▶ Work request:
Using the records that follow, tally the lines containing the word "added" and state only the count.

· · · · · · ·

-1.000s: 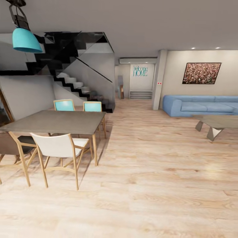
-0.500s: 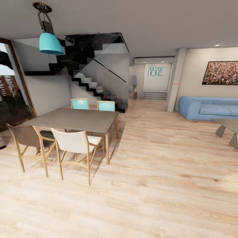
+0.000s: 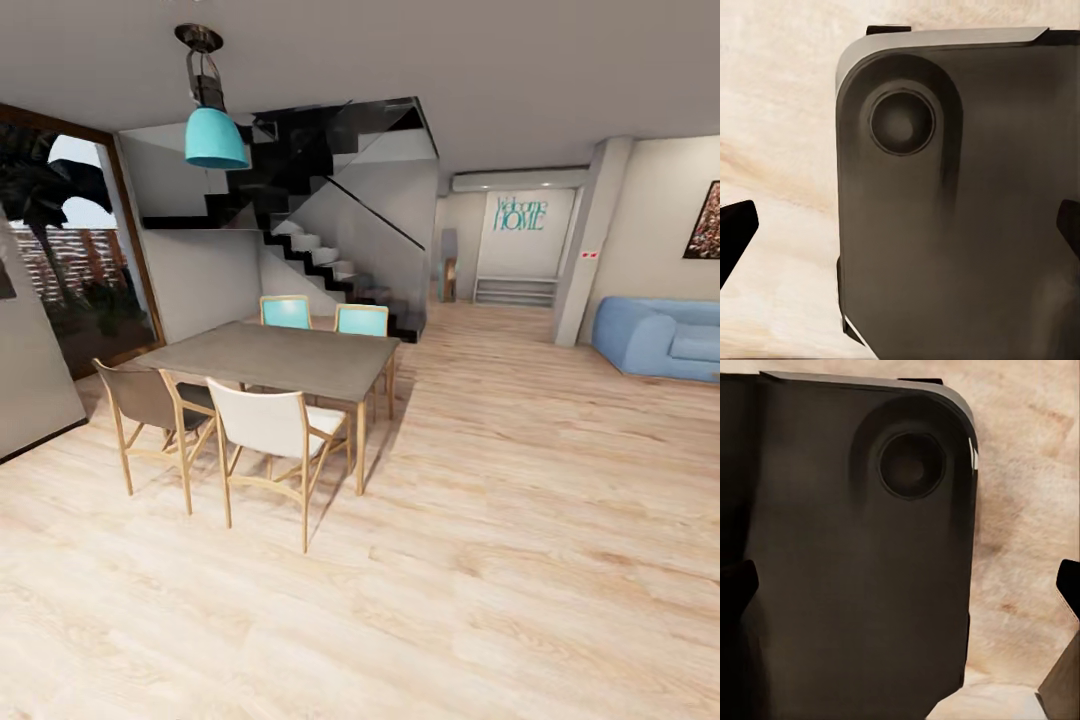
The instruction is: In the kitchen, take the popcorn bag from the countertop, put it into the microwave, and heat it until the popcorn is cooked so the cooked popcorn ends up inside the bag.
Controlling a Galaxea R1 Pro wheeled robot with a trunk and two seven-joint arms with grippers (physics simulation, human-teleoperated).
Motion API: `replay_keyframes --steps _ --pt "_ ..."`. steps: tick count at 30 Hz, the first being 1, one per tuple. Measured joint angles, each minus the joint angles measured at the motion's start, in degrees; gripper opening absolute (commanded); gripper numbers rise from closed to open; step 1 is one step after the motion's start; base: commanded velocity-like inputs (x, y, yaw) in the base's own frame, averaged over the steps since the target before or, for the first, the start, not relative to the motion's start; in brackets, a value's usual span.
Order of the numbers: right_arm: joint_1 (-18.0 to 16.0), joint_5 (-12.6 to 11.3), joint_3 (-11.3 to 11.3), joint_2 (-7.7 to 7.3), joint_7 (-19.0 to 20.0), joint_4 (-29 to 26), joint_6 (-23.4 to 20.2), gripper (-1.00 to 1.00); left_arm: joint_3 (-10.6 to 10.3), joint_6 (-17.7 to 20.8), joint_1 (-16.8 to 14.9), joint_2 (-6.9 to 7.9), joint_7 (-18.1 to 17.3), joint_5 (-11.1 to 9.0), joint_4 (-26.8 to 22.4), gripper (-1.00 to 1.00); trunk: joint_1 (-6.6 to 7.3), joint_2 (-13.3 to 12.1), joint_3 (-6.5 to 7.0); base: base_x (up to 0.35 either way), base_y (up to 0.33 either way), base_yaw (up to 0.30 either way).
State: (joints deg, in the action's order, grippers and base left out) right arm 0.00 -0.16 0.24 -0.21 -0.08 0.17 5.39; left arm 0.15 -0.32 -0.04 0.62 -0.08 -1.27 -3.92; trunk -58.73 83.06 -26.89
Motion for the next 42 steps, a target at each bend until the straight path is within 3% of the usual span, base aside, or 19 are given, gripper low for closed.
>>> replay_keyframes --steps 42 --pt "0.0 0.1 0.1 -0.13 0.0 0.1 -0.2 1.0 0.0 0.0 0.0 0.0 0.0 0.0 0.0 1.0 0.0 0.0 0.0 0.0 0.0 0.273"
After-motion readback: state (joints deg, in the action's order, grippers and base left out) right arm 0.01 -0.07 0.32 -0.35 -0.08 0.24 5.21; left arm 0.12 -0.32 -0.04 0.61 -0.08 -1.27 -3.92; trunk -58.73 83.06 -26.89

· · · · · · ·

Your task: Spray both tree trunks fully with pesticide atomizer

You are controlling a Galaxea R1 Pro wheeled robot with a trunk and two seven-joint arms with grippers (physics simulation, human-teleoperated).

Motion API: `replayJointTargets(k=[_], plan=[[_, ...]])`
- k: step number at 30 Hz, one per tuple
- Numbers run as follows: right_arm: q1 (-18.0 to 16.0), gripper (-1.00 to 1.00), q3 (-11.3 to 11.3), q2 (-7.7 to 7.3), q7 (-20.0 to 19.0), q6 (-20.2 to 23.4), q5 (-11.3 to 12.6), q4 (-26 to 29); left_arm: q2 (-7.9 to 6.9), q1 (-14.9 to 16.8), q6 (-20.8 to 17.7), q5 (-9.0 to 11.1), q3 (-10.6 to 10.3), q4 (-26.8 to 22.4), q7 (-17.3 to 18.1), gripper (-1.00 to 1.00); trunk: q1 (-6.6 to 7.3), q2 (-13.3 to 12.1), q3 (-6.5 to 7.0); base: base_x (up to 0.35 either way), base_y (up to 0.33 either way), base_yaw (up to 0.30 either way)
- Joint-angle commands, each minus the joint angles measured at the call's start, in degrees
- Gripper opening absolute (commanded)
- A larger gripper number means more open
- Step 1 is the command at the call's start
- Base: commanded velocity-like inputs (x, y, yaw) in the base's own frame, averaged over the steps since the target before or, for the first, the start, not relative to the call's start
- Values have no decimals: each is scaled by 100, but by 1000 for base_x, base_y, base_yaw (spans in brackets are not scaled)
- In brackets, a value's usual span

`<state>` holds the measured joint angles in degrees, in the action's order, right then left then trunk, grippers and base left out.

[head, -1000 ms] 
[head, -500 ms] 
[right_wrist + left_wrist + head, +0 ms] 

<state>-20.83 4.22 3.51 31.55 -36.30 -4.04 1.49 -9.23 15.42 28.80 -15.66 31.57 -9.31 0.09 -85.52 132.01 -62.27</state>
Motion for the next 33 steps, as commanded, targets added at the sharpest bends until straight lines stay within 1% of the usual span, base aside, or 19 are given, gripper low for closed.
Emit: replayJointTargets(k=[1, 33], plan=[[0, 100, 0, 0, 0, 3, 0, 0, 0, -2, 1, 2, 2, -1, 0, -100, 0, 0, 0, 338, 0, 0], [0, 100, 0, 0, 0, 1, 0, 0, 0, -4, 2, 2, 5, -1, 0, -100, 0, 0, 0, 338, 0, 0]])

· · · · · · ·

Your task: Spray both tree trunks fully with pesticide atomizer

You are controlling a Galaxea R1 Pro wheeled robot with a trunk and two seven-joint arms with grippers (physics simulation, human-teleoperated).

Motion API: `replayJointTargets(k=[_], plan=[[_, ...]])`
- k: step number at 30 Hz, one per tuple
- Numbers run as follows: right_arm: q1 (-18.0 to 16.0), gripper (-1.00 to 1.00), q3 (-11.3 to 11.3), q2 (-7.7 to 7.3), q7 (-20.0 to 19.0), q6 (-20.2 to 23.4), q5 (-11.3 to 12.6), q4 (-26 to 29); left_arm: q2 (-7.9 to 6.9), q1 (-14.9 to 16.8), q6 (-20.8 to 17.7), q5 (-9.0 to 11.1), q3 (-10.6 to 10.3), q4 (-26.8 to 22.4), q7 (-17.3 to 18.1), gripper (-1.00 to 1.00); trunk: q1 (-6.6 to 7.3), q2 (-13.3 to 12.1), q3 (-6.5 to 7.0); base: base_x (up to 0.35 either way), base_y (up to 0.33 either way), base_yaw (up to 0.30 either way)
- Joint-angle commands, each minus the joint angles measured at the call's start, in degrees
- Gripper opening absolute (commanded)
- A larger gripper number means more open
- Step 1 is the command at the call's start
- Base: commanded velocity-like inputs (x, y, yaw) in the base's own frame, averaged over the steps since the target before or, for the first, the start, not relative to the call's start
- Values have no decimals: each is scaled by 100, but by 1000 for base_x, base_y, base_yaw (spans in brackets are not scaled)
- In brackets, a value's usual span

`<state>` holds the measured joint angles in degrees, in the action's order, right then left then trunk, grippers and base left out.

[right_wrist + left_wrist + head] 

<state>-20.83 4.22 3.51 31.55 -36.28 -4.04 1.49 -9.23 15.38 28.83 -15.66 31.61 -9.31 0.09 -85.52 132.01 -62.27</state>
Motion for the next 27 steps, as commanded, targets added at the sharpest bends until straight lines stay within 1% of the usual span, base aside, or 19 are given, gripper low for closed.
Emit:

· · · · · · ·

▶ Solved exercise:
2